Olbermann Has Arrived

Keith Olbermann, over at MSNBC, has been a comer for a while now. As he has snarked at the various mouthpieces for the Reaganazis, pronouncing 'Coulter-geist' or O'Reilly the "Worst...Person..In The WOOORLLD!", at least for that evening, his writing has become more pointed and (to mix geometric metaphors) more edgy. And his ratings have climbed.

Well, last night, he arrived. Taking more than five minutes to give as good as he thinks we got from Rumsfeld, Olbermann took not only Rummy but the whole Administration to the public square, and flogged them for the miserable little people they are, and for what they are doing to America. No pulled punches, but no name-calling, the preferred tactic of the little minds that are trying to justify their support of this Administration. Just excellent analysis, perspective, and rhetoric in the classic sense of that word.

His blow-off is a long quote from Edward R. Murrow, eerily appropriate to the current situation, though Murrow spoke the words in 1954, at the height of the Joe McCarthy's manipulation of the Red Scare. If he seeks to wear Murrow's shoes, that ghost would have permitted it, at least this once.
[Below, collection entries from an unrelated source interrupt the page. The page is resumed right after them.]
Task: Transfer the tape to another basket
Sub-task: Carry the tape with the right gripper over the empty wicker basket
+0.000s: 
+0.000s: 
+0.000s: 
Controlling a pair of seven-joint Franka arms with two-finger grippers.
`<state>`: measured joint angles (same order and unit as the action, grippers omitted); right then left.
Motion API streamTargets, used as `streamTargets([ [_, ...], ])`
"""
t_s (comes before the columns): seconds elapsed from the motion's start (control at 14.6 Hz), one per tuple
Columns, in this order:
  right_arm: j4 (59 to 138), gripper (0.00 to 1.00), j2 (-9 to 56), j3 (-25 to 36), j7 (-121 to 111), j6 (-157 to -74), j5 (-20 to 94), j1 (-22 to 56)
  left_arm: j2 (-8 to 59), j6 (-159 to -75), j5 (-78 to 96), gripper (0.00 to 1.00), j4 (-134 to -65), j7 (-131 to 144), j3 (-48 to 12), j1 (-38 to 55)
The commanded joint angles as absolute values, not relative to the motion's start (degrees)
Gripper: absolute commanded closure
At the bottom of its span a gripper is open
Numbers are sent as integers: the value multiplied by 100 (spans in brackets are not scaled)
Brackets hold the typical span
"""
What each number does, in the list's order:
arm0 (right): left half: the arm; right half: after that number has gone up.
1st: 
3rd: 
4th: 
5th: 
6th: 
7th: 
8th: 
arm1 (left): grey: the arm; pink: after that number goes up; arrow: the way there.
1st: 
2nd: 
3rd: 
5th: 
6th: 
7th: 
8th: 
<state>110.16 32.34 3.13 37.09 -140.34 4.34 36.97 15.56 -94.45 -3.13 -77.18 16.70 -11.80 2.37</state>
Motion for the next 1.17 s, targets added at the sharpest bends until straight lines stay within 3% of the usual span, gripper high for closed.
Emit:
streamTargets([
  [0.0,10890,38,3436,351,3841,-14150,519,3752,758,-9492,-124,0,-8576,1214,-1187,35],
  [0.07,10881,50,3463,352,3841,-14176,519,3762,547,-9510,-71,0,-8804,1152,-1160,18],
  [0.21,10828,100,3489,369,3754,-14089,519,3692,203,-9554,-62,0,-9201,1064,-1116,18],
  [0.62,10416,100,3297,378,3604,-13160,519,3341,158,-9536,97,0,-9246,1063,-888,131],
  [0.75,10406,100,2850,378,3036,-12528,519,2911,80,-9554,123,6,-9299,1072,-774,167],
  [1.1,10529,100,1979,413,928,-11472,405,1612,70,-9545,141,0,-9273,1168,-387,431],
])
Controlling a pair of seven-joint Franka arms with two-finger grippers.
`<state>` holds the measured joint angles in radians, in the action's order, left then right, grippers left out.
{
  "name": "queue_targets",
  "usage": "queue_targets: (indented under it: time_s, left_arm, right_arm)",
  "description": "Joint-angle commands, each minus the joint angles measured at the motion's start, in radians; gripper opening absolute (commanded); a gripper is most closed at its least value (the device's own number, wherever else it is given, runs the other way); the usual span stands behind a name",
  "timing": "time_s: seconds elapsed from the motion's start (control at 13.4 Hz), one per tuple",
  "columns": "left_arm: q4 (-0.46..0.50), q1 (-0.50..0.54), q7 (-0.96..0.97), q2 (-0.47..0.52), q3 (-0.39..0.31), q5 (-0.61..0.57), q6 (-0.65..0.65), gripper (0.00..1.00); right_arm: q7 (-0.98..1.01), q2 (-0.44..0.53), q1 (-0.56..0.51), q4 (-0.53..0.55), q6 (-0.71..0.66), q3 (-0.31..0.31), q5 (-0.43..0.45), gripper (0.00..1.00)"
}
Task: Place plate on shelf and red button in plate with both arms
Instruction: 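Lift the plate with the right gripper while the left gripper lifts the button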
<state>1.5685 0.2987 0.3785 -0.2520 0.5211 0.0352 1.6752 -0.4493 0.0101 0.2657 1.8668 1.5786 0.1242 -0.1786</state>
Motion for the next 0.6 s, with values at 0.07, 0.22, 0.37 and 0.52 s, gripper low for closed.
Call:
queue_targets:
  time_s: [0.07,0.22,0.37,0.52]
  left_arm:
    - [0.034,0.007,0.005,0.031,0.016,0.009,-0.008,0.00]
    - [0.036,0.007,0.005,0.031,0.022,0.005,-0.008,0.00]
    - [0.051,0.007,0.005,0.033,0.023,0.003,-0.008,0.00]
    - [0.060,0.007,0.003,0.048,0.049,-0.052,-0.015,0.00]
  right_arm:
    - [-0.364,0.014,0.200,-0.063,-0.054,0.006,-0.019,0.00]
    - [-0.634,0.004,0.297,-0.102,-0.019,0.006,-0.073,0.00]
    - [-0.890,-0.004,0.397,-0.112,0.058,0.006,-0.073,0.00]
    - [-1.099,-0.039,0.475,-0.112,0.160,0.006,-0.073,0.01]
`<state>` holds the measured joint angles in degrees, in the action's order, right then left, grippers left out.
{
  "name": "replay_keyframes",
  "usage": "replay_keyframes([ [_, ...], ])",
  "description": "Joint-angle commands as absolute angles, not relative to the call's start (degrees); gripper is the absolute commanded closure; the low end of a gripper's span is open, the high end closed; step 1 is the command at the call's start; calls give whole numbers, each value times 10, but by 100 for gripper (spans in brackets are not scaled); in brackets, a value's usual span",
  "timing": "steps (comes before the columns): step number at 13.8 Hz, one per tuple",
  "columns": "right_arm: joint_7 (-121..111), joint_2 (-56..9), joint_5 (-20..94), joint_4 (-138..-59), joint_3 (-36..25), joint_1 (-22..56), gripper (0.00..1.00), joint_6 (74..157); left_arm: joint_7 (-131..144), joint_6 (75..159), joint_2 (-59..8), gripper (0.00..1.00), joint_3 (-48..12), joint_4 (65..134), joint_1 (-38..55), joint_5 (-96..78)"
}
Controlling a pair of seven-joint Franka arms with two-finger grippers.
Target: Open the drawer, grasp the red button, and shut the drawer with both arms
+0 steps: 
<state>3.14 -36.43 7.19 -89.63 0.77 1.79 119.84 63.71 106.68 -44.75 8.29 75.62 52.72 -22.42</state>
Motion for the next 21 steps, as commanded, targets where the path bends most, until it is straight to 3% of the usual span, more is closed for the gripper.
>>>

Without further ado, watch this. And welcome Keith Olbermann to the A-list or journalistic analysts.
A while in coming, but worth the wait.

Thursday, August 17, 2006

Who has principles in Connecticut?

Who has fewer principles? Is it Joe Lieberman, for refusing the judgement of his party and of the people of Connecticut that he's supposed to represent? Or is it the Republican party, and more specifically the Republicans of Connecticut, who would rather vote for a man who disagreed 90% of the time with the president they elected? Well, they ARE Republicans, so what do you expect?
In this situation, the people with principle are the Democrats of Connecticut that voted based on the candidates' records and campaigns, not on the candidates' electability. Also principled are the Democratic Party leaders, who supported the incumbent in the primary, as they should, and now support their party's new choice for Connecticut. Because it's about preferences in the primaries, and about party in the general election.
And the win-at-any-cost, never-mind-the-ethics White House has decreed that the party's own candidate in Connecticut will get no money and no support from the RNC, the NRSC, or any other official party organ at the national level. As always, since they don't care about the law, they have even less care for ethics and principles.
So right now Joe's ahead, because all the Republicans are running to him, and he'll take all comers, and their money. Ned's behind for now, because the rest of the Democrats haven't come to grips yet with the fact that voting for Joe Lieberman will mean a vote for more Republican dictatorship, more Republican malfeasance, more Republican destruction from the Senate, because he'll vote with those that brung him, and that'll be Republicans.
Wake up, Connecticut.

Wednesday, August 16, 2006

"Macaca" - Welcome To The Real World of Virginia

George Allen is a racist SOB! George Allen also happens to be the senator from Virginia. And his racism is, according to him, the real representation of Virginia. And he's right. Virginia is home to hundreds of thousands of racist bastards. You know how I know? Because they elected him! This is a guy who moved to Virginia from California because he knew they'd never elect him in California, not after driving around with a Confederate flag painted on his car. This is guy who keeps a noose in his office in Washington, to remind himself of the good old days. A guy who knows a nigger when he sees one, and would have been laughed out of that Virginia Republican meeting if he'd called S.R. Sidarth, a native Virginian born of Indian parents, a nigger. Because George Allen knows that this guy was a 'macaca,' actually spelled macaque in his mother's native Tuunisian French, at whose knee George learned his racist attitudes and the correct vocabulary to go with it. It's the name of a type of monkey, and it's been used for decades, in Africa and in white supremacist gangs here, to specify non-whites of Arab or Indian ancestry. And George Allen is a very discriminating racist!